Yep, that's the military, they have reams of procedures and check lists for everything, and they never change them.
That's why companies like Fluke have to offer for example, an average responding version of the Fluke 28-II, instead of the True RMS one. Because all the procedures and values are based around old average responding meters.

Dave.

That's no joke...
20+ years of working aircraft directly, plenty of times troubleshooting a problem when I knew something was wrong, but the "book" said it was correct.  And not a thing I could do about it at that particular moment because the paperwork to make the changes had to go up the chain and get back down again, and if I was to go with my gut instinct and something went wrong, it was literally my ass in a wringer.  On the upside, a person could call the problem worse than it actually was and ground the aircraft, if anything just to buy some time to get the phone calls in and get authorization to do whatever it was that needed to be done correctly.
It's a bit better these days in the U.S.A.F.  A few years ago, they put all of the tech orders on ruggedized laptops, each one with the relevant tech info needed to do the job.  Updates come daily thru the network when the laptops are put in "the rack".  Changes can take literally hours vs. weeks/months like it used to.

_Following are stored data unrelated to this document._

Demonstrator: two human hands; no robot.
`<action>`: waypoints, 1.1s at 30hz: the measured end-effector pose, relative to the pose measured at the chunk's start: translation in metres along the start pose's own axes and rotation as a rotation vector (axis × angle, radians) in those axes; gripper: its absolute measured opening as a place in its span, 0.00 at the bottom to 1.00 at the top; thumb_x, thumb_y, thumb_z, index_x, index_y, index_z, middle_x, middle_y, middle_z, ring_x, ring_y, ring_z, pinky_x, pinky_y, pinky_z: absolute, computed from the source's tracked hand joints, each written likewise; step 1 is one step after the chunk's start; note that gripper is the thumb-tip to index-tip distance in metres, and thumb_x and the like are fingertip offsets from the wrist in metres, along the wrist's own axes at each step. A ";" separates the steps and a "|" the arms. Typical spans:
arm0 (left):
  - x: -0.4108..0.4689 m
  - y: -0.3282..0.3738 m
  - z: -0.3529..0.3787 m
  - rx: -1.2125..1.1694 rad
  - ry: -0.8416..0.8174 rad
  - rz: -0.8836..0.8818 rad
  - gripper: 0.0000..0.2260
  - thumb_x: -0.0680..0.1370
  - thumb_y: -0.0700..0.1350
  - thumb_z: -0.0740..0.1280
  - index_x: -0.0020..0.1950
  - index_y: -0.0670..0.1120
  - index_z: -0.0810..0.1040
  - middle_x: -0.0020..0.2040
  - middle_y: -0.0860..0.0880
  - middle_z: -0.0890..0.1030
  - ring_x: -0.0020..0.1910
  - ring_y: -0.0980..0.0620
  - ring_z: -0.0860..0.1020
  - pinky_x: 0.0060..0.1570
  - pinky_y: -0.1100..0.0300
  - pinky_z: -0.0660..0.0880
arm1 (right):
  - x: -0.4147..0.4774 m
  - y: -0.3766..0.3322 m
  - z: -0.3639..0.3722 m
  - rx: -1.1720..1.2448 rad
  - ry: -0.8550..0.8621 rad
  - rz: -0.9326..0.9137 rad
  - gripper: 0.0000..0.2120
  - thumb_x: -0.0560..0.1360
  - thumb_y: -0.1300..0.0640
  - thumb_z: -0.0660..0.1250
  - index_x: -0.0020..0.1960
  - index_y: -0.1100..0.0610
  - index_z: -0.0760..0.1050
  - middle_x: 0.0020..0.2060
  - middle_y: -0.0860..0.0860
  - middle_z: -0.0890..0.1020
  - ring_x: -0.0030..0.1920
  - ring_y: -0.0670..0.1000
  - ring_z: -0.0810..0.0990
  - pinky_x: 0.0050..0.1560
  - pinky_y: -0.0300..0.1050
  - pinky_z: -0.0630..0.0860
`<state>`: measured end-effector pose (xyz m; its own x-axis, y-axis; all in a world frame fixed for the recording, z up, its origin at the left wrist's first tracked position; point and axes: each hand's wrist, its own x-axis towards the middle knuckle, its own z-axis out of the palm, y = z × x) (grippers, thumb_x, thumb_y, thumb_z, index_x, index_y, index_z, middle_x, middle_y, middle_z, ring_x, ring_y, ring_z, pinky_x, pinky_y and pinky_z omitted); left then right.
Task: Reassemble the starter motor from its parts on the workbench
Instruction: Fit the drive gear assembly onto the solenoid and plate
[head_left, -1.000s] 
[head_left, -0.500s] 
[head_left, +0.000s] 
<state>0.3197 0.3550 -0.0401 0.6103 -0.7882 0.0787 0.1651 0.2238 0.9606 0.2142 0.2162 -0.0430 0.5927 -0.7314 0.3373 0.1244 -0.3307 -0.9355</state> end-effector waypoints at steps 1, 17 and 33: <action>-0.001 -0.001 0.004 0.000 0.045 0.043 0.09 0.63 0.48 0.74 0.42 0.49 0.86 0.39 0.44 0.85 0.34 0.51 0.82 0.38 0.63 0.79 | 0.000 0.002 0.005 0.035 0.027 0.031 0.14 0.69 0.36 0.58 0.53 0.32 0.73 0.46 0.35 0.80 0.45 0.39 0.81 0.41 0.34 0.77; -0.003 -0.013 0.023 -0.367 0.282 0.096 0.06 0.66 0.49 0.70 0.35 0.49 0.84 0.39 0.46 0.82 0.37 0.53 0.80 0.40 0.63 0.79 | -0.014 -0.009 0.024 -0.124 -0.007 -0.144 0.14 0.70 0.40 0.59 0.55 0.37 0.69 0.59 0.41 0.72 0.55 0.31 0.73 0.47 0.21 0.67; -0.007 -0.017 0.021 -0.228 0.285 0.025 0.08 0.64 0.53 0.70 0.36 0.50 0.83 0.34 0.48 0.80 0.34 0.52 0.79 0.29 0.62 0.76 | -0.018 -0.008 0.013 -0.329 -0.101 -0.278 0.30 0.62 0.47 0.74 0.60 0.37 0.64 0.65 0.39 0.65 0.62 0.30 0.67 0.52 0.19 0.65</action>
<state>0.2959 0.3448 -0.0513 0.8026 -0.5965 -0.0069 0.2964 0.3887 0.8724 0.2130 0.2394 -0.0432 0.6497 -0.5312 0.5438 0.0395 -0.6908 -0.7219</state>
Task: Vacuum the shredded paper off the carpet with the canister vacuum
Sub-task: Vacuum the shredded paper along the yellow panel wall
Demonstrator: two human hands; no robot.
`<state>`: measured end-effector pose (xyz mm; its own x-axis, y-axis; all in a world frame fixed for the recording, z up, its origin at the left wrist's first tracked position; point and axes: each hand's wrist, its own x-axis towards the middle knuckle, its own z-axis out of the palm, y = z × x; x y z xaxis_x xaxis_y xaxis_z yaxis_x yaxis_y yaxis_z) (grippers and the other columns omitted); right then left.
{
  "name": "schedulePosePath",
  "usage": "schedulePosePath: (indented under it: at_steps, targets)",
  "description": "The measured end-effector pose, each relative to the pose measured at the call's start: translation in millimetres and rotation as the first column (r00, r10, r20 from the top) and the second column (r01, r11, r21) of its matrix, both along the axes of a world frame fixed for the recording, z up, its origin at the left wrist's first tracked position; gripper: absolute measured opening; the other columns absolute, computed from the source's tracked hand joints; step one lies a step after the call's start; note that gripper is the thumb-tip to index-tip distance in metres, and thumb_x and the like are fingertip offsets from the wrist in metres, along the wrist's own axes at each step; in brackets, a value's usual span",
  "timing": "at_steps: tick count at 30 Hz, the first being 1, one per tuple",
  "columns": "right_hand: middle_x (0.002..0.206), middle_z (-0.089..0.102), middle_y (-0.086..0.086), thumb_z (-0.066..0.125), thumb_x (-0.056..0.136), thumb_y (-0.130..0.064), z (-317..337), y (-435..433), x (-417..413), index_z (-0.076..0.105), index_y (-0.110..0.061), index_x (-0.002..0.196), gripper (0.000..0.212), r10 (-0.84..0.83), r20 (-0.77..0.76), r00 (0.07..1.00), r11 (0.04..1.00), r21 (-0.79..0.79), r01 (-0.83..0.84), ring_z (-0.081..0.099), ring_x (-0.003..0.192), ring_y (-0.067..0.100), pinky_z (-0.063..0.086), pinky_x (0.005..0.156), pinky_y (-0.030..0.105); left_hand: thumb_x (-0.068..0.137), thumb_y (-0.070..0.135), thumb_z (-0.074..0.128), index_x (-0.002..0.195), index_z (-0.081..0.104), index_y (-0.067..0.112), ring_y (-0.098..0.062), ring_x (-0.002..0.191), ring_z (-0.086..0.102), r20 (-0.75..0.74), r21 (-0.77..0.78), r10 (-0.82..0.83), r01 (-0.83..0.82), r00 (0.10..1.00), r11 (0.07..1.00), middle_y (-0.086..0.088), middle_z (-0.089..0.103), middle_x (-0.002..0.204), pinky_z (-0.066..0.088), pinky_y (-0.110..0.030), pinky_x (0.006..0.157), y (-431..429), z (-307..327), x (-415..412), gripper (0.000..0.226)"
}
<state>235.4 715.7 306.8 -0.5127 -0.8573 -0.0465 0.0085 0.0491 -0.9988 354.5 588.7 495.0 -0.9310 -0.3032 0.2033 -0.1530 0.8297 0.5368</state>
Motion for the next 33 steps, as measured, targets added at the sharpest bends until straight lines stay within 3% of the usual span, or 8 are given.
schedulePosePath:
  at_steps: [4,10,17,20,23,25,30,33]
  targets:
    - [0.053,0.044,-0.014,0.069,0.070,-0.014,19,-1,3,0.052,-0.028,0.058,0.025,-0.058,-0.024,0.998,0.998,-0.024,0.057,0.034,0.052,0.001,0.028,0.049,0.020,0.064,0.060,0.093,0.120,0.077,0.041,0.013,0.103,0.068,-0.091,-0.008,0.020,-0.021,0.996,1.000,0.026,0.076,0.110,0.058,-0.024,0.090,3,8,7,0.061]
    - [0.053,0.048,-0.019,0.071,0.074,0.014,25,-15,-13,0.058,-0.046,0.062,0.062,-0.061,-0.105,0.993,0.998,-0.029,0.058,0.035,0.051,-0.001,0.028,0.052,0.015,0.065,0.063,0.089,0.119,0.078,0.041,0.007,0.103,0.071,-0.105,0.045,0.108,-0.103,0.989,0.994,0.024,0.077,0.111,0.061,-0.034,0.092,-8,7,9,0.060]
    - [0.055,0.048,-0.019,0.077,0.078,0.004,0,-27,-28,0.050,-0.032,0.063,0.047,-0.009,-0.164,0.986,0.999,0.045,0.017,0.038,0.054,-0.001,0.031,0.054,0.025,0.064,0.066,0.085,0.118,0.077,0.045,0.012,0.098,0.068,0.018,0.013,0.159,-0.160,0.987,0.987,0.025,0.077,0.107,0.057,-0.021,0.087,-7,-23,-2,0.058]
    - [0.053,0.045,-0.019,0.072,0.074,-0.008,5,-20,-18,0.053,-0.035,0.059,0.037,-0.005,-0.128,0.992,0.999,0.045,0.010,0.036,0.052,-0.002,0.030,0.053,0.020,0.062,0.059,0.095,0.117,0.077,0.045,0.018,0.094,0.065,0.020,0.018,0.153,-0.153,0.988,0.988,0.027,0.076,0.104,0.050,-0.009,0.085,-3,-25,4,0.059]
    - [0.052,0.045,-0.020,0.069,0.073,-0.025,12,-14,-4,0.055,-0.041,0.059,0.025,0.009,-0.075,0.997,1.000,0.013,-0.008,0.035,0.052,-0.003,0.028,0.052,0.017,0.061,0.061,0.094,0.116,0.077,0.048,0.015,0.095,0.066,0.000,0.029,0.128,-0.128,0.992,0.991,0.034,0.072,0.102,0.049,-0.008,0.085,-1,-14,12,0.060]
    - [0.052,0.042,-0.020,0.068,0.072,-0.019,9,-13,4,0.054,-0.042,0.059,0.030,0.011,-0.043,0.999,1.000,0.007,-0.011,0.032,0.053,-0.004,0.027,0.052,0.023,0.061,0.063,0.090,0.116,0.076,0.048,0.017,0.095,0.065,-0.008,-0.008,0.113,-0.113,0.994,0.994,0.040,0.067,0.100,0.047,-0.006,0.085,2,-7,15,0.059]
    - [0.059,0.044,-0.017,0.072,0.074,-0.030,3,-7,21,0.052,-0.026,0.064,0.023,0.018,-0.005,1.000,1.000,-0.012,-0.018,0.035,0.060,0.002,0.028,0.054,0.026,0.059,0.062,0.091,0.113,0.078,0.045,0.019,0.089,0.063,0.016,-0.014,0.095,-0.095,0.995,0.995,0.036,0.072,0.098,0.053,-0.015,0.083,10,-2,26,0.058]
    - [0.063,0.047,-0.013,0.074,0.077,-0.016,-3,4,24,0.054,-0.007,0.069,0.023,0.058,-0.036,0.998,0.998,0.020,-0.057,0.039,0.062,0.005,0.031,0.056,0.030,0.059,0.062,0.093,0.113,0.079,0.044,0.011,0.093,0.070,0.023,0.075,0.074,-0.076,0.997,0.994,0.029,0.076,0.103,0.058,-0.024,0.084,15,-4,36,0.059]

I digress...A tech rep for Panasonic came to the shop one day to show us their design and how good it was.  He had three of them laid out on the desk for us to play with and ask questions.  I sat down in front of one, played with it, and pushed it off the table, ~3ft drop to the carpeted floor.  Screen cracked, hard drive crashed (heard the click of death when we picked it up), and a hinge cracked.  Got "the look" from the tech rep and from some of my supervision.  I look, laughed, and walked away as did a few other fellow maintainers.
So much for ruggedized...

On the Fluke thing.  Back in the day, the books only called for the PSM-37 meters to be used for this particular job of checking the E.G.T. wiring.  Old dinosaur of a meter, but at the same time, it didn't care if it was cold, hot, wet, whatever.  When the PSM-37 went out of style, they switched over to the 8025A, which didn't like to work below 20F ambient temp, which is a problem half the year up here in North Dakota.  Had to rewrite the books 3 times for that, once for the meter switch, again for the cautions about temperature, and again when we got the 8025B, which worked when it was cold.
Then we switched over to the Fluke 87 series...and all was well...

On another side-side note, before the PSM-37, we had to use an actual Wheatstone Bridge circuit to take readings on the E.G.T. wiring...bah!  Who came up with that bright idea?
I didn't take it apart.
I turned it on.

The only stupid question is, well, most of them...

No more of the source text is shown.